* _Task brief_
For the entries below, print exactly the lines between the line holding "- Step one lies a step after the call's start" and the line holding "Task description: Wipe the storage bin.", inclusive, and nothing else.

(Extracted data entries)
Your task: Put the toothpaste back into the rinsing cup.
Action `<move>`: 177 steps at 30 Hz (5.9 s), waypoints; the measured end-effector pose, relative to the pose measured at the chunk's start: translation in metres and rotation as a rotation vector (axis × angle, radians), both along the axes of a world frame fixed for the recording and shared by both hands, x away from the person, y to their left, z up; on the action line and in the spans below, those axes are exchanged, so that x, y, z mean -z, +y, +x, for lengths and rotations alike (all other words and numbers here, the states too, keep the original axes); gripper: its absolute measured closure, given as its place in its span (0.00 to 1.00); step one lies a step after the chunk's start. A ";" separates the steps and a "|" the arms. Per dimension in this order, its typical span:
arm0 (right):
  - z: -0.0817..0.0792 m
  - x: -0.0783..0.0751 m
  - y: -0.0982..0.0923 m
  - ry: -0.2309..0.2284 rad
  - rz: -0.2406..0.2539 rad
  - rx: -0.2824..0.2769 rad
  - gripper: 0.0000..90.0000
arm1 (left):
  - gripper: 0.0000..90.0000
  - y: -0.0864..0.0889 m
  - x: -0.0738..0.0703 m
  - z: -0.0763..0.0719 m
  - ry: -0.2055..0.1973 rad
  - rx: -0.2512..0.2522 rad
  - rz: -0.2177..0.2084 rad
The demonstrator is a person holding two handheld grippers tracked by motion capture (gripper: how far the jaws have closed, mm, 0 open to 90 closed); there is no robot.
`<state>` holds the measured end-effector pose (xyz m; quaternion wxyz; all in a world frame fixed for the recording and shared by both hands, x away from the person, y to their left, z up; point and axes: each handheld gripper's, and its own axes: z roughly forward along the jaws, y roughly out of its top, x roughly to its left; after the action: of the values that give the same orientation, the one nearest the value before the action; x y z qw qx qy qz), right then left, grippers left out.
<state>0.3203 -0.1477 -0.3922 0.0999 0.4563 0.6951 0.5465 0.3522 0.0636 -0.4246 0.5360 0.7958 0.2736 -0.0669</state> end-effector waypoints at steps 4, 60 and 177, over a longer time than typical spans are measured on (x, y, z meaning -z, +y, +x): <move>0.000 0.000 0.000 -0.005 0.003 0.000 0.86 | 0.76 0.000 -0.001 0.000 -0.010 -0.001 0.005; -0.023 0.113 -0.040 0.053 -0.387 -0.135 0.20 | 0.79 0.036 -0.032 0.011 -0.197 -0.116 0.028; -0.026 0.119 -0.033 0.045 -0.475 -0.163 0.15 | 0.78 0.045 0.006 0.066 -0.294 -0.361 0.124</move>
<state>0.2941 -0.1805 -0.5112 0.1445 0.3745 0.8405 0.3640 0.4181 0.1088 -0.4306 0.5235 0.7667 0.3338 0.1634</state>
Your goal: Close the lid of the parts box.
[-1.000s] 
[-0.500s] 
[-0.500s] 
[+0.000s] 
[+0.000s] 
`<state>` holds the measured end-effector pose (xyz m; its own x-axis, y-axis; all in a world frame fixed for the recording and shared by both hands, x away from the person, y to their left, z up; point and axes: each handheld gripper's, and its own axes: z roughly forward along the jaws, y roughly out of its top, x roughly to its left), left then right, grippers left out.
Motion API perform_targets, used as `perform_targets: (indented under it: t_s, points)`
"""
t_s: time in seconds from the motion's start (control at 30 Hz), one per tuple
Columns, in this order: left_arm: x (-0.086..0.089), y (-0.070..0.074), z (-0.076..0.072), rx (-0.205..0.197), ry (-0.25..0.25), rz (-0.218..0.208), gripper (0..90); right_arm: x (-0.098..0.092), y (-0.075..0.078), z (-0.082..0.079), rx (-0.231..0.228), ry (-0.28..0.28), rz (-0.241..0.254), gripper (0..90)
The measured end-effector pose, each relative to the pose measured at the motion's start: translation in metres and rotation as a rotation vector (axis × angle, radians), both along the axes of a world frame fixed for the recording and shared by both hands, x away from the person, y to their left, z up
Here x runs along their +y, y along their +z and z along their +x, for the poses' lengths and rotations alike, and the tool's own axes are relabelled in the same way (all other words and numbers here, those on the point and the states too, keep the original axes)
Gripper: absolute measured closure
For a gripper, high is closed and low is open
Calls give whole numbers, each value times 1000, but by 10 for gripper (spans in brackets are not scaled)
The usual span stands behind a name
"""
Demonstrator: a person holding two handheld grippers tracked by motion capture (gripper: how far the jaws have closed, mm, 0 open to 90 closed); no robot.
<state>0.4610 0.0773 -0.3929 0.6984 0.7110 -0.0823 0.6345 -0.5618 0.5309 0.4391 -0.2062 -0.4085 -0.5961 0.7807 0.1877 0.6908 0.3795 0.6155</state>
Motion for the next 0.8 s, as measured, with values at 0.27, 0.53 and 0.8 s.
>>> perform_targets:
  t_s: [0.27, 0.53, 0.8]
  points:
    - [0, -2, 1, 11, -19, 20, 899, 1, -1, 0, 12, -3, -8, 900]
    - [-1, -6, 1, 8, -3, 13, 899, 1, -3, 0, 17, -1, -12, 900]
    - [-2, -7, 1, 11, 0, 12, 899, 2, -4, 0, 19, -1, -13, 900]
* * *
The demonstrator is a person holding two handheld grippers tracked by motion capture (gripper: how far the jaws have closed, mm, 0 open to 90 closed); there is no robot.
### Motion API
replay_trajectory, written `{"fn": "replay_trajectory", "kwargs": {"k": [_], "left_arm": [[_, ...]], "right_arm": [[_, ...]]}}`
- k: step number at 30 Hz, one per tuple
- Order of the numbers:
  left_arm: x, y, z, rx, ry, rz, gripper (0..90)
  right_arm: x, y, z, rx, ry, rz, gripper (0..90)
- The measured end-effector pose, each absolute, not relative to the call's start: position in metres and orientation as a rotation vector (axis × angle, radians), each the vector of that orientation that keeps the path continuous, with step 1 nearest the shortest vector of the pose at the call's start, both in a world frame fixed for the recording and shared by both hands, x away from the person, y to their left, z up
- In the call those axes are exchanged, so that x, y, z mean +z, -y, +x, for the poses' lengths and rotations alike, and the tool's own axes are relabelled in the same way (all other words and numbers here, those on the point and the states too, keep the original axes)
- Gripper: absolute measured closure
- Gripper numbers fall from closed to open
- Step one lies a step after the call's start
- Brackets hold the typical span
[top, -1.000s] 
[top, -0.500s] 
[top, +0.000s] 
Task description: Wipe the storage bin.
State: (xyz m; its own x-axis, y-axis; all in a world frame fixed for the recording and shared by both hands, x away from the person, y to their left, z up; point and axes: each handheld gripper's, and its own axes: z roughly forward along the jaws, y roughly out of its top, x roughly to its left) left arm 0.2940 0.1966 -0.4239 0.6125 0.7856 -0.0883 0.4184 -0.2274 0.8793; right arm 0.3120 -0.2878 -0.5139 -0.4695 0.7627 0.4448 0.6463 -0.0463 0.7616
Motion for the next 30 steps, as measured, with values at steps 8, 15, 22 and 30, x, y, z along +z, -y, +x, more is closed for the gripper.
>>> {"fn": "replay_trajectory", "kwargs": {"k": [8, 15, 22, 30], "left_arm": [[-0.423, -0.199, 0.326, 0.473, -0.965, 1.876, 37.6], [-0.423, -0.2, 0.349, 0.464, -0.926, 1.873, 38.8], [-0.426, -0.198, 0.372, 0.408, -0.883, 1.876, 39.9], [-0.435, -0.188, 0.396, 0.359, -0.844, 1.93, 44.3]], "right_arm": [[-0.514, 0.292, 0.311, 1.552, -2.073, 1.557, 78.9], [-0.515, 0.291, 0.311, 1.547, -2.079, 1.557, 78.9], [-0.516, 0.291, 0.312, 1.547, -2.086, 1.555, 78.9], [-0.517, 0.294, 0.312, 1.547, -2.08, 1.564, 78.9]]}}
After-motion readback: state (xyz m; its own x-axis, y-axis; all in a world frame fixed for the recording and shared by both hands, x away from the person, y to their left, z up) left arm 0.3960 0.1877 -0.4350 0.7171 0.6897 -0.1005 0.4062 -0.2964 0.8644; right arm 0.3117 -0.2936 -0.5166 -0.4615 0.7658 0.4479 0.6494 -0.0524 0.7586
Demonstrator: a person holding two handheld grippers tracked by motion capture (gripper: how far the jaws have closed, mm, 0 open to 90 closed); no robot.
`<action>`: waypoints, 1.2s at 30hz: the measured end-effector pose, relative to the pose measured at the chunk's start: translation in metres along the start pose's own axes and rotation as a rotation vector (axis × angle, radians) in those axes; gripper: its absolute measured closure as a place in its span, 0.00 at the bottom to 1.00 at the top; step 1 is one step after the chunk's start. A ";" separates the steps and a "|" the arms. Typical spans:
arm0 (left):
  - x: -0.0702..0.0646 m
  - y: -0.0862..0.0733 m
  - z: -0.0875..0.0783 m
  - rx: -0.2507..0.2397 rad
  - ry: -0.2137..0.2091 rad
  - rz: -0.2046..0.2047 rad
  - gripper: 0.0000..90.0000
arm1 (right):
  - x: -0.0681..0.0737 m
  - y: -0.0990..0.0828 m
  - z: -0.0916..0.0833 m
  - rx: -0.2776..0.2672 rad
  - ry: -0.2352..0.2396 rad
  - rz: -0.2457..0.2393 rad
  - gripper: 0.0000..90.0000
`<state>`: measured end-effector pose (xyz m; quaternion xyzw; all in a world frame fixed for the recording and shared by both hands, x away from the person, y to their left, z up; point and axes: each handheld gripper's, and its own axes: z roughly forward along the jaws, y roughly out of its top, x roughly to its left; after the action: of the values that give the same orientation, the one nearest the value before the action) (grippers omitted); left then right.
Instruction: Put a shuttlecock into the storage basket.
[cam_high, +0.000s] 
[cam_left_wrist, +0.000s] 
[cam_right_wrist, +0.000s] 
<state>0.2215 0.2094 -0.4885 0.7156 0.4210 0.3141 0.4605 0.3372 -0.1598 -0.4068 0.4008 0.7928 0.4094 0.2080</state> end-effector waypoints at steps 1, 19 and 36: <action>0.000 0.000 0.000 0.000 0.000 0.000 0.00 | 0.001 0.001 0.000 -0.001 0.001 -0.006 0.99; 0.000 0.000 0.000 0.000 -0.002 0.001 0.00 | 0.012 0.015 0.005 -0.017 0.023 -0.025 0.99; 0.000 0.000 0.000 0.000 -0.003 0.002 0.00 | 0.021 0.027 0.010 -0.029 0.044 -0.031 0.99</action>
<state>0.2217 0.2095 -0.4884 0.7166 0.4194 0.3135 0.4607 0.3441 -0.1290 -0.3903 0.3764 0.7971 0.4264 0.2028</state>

* _Reply to the task_
- Step one lies a step after the call's start
- Brackets hold the typical span
[top, -1.000s] 
[top, -0.500s] 
[top, +0.000s] 
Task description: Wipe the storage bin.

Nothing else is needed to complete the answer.